(The image is a view of Kigali city centre in the background and Kigali’s most popular public transport system in the foregound).

The design of the future African city, Africa Innovation Summit, Kigali 2018

The Africa Innovation Summit was hosted at the Kigali Convention Centre from the 6th to the 8th of June 2018. It was a massive event, with representation of diverse disciplines, countries and peoples. The format was mostly conversational and participatory, as opposed to the lecture/PowerPoint format we have become used to in conferences. The most striking thing about it was the young audience, many of them from Kigali itself, many from across the continent, involved, participating, engaged, occupying the space. This was perhaps the most inspiring aspect of the summit. The youth of Kigali were fully cognisant of their city’s complex past, yet spoke with incredible hope about the future. My contribution to the debate on the future African city is below:

The future African City is a Livable City.

It is a city that is equitable, beautiful functional – it is a city that has diverse opportunities, offering people a chance at improving their lives and livelihoods.

The future African city is a Lovable City.

It is a city that resonates with many people, over many years – it is accommodating and embraces diversity, choice and change. It is a city that is embedded in context in terms of culture and climate, bearing in mind that none of these factors are constant and require agile and dynamic decision-making processes.

Design as a discipline is crucial in achieving this future African city.

When speaking about the future African city, we tend to have visions resembling Wakanda: high-rise, glass and steel structures, interspersed with African inspired structures, materials, colours, textures and markets. And we are not far off from the reality in many African cities, even if partially realized or mere plans. This seems to very much be the aspiration of many cities in emerging African economies.

Khartoum’s Sunut development at the meeting point of the white and blue Niles has been called “Dubai on the Nile”. It has also been called Sudan’s Manhattan. An urban forest, of sunut trees, was destroyed in its development. As someone wryly commented: “They have removed all the trees, built the neighbourhoods, and called them after the trees”. Al Sunut (Acacia Nilotica), Al Laoota (Acacia Nubica), Al Shajara (the Tree), etc. Al Sunut remains partially realised. Developments in other parts of the continent have also been compared to western metropoles or to space: La Cite du Fleuve, DRC (the new Manhattan), Ebene Cyber City in Mauritius (a spaceship), Kigali (shimmering space like qualities) and Konza Technololgy City, Kenya (silicon savannah)(http://www.upworthy.com/11-awe-inspiring-african-cities-that-are-changing-the-face-of-urban-living-in-the-future).

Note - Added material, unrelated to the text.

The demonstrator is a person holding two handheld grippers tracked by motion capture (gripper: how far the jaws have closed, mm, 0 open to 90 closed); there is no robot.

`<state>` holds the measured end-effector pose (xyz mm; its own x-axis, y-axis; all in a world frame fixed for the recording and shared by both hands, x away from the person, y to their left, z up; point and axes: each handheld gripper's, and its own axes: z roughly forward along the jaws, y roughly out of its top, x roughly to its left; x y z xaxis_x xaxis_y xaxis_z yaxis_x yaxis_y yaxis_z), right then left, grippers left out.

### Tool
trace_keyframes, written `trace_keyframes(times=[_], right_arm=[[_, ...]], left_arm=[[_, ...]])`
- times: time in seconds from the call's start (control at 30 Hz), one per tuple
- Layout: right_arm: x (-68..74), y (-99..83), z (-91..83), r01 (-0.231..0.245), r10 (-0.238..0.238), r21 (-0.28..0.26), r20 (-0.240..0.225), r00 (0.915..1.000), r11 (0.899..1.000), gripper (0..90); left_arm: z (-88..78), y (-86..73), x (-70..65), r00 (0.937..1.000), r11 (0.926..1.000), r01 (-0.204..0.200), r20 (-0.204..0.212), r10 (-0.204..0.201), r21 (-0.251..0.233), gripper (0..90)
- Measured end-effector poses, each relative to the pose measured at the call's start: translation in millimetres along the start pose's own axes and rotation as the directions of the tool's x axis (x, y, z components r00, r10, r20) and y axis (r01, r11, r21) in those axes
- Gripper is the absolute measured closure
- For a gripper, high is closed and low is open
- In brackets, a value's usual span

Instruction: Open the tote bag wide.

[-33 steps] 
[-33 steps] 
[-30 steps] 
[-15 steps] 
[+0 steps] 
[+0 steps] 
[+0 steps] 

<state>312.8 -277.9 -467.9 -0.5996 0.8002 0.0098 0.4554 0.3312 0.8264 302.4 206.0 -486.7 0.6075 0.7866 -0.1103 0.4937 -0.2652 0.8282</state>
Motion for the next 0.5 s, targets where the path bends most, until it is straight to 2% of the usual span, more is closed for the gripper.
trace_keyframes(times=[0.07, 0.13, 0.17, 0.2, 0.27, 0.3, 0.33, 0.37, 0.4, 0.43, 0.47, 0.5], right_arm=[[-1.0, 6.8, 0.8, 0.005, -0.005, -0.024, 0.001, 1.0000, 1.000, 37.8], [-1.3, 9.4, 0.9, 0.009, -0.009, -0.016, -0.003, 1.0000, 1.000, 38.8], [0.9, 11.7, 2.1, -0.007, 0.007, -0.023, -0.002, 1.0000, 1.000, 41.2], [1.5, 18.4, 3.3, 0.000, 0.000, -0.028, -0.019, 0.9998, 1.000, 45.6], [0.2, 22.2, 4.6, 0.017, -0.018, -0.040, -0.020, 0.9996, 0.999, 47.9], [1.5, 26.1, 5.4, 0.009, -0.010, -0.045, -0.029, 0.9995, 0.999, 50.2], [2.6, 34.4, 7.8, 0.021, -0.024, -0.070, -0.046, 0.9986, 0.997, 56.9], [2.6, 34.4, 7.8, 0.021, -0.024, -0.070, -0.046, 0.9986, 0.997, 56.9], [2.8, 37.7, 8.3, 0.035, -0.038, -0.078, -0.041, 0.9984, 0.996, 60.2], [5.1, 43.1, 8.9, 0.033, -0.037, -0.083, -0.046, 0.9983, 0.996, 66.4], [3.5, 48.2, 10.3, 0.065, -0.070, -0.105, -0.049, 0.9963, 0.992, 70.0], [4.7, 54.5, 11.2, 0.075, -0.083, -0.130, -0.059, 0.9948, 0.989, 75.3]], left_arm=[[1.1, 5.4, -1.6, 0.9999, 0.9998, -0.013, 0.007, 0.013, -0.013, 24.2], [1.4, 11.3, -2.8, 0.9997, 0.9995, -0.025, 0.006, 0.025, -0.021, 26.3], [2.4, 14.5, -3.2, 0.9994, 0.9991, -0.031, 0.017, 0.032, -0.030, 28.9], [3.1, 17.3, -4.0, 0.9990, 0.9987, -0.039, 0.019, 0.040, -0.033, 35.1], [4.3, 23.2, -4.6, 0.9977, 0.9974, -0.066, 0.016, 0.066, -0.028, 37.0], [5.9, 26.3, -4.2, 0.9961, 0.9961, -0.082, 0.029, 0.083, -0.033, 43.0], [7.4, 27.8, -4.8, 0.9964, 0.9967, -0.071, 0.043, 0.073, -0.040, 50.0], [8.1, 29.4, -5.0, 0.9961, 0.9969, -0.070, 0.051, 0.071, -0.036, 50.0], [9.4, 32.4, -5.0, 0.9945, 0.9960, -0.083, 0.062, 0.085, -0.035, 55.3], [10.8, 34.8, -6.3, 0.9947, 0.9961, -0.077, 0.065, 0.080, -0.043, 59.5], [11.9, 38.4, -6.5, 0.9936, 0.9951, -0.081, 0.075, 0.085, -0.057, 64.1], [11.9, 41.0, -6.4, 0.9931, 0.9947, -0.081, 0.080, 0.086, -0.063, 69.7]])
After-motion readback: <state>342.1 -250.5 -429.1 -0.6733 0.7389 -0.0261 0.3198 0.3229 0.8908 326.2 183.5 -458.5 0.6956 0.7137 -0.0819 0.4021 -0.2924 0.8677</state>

The word “aspiration” is a key to understanding these realized or planned urban centres in Africa, as is “big capital” – often times complicit as it is a partnership between governments and big capital that leads to the development of these futuristic developments. Africa is a young continent, in terms of the average age of its inhabitants; it is also transforming due to the so-called fourth industrial revolution, a “digital land grab” is an expression I have overheard at the Summit. How have these realities influenced these aspirations?

Context is important in this debate, as is identity. These aspirations to resemble the west or the gulf countries unfortunately are many times imitative, repetitive and unrelated to context, memory or history. The imagery that is used also implies a scale and interface with the public realm that is highly exclusive and exclusionary. It does not relate to the finer grain of existing urban fabric, and it also does not imply a relationship with the streets that encourages different levels of commercial activities (entry level opportunities being balance with larger commercial enterprises and anchor developments). The imagery in terms of architectural character, infrastructure, massing, materials and implied materiality is highly problematic and lacks sensitivity to climate and context. It demonstrates a lack of creativity and imagination.

Yet, these same contexts have also developed a parallel skill of conceptualising low-cost solutions due to limited resources in both the private and public sectors. These smaller and more subtle interventions and successes are not as visible or compelling as the imagery linked with future visions of cities. They are many times small in scale but with immense catalytic and transformational potential. They are less captivating, sometimes invisible, yet vital for the survival of many.

We need to develop an alternative approach to the built environment, where Africa becomes a pioneer and where innovations are found at the interface of various professions. It is an approach where higher-level strategies enable project level innovations and where project level innovations can inspire policy change and strategic decision making at a higher level.

The principles that I believe should guide our conceptualising of the future African city are listed as:

  • DISTRIBUTED CONTROL IN THE BUILT ENVIRONMENT (who makes which decisions, when)
  • UNDERSTANDING THE BUILT ENVIRONMENT IN TERMS OF LEVELS, SYSTEMS AND CONNECTIONS (the idea of disentanglement – making changes to one system of a city without disrupting others)

These principles will allow us to facilitate inclusive transformation through the promotion of policy, legal, finance and design models that achieve quality and participative form-giving and space-making, viable and affordable development strategies, to allow for access to opportunity, equity and diversity.

The future African city has developed advanced tools and mechanisms to manage stability and change, the formal and the informal; it embraces complexity, the unexpected and the unknown.